Avec ou sans intervention magique, le roman de Rose, Isola, présenté comme un phénomène par Gallimard, casse la baraque. L’éditeur lance des encarts publicitaires sur ce ton : « Comme, dix ans plus tôt, on a lu Maria Chapdelaine ». Ce qui est une façon de dire que le livre est un gros succès et qu’il y est question d’une femme issue d’un territoire qui n’est pas franco-français. De fait, la famille de Rose Celli est originaire de Corse et son personnage principal, issu de la branche bourgeoise de la famille Aosti du village d’Oro, aux alentours de 1850, incarne la femme corse. Isola épouse un homme qu’elle n’aime pas parce qu’elle croit répondre à la volonté des morts, au secret et impérieux appel des familles mais sa vie se brise lorsqu’elle perd son enfant et elle quitte l’île pour se replier en Algérie, loin des montagnes où elle se meurt auprès d’un cousin auquel rien ne l’attache.

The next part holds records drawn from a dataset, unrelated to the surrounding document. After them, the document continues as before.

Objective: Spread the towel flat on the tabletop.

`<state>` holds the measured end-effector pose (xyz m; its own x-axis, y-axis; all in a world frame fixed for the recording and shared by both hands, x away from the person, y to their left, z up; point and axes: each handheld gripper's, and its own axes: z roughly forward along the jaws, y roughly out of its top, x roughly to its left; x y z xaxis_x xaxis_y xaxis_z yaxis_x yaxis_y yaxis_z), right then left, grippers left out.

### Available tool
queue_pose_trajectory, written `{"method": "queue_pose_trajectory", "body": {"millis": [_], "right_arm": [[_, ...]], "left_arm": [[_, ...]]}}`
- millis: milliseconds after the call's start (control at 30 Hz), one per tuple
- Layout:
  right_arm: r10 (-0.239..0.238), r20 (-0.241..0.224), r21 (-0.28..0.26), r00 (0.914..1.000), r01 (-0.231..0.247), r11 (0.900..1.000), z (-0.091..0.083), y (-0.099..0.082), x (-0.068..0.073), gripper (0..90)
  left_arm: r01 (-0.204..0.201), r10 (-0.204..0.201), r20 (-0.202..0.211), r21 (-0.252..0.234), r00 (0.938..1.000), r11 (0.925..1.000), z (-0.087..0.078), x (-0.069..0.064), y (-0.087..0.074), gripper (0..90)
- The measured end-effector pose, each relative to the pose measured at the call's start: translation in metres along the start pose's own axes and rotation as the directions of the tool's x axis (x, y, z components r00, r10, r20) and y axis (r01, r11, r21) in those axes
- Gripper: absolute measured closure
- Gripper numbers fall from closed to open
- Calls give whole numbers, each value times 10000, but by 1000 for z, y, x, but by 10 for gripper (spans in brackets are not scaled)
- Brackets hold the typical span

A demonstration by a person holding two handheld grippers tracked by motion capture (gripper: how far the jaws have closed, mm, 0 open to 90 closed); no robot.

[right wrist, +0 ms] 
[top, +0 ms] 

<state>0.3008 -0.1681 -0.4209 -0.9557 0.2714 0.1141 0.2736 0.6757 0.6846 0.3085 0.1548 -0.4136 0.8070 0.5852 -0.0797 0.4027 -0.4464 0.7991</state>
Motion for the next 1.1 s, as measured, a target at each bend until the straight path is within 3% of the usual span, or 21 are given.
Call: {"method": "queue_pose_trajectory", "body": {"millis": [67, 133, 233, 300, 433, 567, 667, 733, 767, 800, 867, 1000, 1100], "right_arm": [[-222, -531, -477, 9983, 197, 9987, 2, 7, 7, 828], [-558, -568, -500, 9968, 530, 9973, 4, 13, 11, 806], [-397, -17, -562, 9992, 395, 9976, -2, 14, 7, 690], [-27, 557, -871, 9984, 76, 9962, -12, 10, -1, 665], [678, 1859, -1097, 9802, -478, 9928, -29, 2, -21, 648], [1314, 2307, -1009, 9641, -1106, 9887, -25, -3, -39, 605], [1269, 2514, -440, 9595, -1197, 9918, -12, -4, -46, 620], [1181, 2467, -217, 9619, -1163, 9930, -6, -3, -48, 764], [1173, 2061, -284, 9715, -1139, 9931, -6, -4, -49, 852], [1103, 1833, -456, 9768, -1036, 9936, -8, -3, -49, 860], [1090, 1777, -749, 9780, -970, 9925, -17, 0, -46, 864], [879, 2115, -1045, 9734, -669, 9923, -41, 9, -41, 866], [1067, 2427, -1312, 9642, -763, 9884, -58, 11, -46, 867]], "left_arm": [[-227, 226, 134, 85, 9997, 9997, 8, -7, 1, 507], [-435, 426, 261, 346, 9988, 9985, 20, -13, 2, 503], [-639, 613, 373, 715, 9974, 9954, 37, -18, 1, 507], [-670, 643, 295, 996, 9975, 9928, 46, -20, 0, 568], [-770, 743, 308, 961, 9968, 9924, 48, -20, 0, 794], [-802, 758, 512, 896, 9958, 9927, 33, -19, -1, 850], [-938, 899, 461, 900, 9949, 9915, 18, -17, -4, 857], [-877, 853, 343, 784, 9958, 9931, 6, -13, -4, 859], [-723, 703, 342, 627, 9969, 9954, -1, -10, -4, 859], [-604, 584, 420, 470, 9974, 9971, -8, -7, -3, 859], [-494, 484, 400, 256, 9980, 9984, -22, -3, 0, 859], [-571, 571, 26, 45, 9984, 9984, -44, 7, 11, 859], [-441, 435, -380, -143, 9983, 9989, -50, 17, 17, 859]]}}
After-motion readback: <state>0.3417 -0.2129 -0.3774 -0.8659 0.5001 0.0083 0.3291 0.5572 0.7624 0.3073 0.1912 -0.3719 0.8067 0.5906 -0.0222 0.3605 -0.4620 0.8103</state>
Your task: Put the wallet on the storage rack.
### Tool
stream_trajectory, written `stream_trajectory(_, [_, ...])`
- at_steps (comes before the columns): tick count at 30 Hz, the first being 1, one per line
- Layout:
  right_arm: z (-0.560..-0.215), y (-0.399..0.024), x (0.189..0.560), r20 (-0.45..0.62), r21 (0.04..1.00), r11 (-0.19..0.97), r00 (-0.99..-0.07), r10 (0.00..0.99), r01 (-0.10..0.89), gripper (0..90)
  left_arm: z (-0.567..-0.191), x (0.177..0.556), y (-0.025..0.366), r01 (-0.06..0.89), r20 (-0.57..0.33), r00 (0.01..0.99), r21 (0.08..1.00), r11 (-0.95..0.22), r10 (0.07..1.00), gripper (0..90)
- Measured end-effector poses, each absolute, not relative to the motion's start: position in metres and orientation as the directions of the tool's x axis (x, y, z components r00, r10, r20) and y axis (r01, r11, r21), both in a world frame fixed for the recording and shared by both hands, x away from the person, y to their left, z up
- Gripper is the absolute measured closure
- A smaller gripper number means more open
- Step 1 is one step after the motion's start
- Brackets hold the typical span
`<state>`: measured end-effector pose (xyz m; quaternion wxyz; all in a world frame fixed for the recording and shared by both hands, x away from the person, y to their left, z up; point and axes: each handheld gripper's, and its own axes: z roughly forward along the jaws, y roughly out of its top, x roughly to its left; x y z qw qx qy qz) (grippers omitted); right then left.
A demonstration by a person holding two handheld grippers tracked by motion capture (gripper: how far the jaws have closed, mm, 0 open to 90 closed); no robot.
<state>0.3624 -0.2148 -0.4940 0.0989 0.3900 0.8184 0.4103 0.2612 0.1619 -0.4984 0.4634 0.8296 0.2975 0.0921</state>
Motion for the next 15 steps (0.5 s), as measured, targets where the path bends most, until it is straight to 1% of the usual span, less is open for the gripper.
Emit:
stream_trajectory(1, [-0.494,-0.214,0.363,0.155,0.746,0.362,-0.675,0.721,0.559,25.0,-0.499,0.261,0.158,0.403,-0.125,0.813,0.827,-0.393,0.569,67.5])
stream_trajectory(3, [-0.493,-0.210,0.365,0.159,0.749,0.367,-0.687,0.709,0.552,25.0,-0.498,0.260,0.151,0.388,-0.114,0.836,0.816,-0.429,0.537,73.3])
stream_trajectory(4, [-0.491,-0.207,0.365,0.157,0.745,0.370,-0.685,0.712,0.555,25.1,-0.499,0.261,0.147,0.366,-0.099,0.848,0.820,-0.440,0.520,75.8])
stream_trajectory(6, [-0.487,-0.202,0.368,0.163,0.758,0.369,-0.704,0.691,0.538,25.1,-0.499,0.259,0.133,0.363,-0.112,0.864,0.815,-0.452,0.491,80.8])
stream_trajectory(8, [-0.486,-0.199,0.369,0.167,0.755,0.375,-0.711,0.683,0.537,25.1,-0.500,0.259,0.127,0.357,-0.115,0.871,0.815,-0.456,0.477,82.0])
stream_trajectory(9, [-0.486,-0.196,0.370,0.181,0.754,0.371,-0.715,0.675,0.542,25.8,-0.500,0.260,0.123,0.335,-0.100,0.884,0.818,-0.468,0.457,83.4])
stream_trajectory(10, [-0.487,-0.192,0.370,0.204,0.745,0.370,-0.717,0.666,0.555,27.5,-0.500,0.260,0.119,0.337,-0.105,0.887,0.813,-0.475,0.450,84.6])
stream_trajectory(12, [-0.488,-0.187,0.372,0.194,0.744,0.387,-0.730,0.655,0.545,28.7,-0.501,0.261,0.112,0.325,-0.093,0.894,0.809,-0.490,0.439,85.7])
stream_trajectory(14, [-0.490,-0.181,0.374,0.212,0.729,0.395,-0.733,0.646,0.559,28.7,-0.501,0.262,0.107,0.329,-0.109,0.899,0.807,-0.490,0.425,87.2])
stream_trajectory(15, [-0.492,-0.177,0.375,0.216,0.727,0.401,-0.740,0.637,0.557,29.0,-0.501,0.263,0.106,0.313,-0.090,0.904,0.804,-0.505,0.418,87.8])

À partir des années 1940, Rose Celli se consacre à la traduction et aux contes pour enfants. Elle devient l’une des fondatrices de la collection du « Père Castor » aux éditions Flammarion pour lesquelles elle adapte les classiques du monde entier. On connaît sa version de Boucle d’or et les trois ours ou de Baba Yaga… Typique de sa manière douce, celle qu’elle montrait déjà dans ses contes antérieurs, ou dans Le Châle indien qui avait le « don du merveilleux » – on comparait son art à celui de L’Enfant de la haute mer de Jules Supervielle. Toute proche de l’eau, Rose Celli s’est éteinte en 1982 sous le soleil de Saint-Paul-de-Vence.

Éric Dussert

La Rose de Philippeville Par Éric Dussert
Le Matricule des Anges n°191 , mars 2018.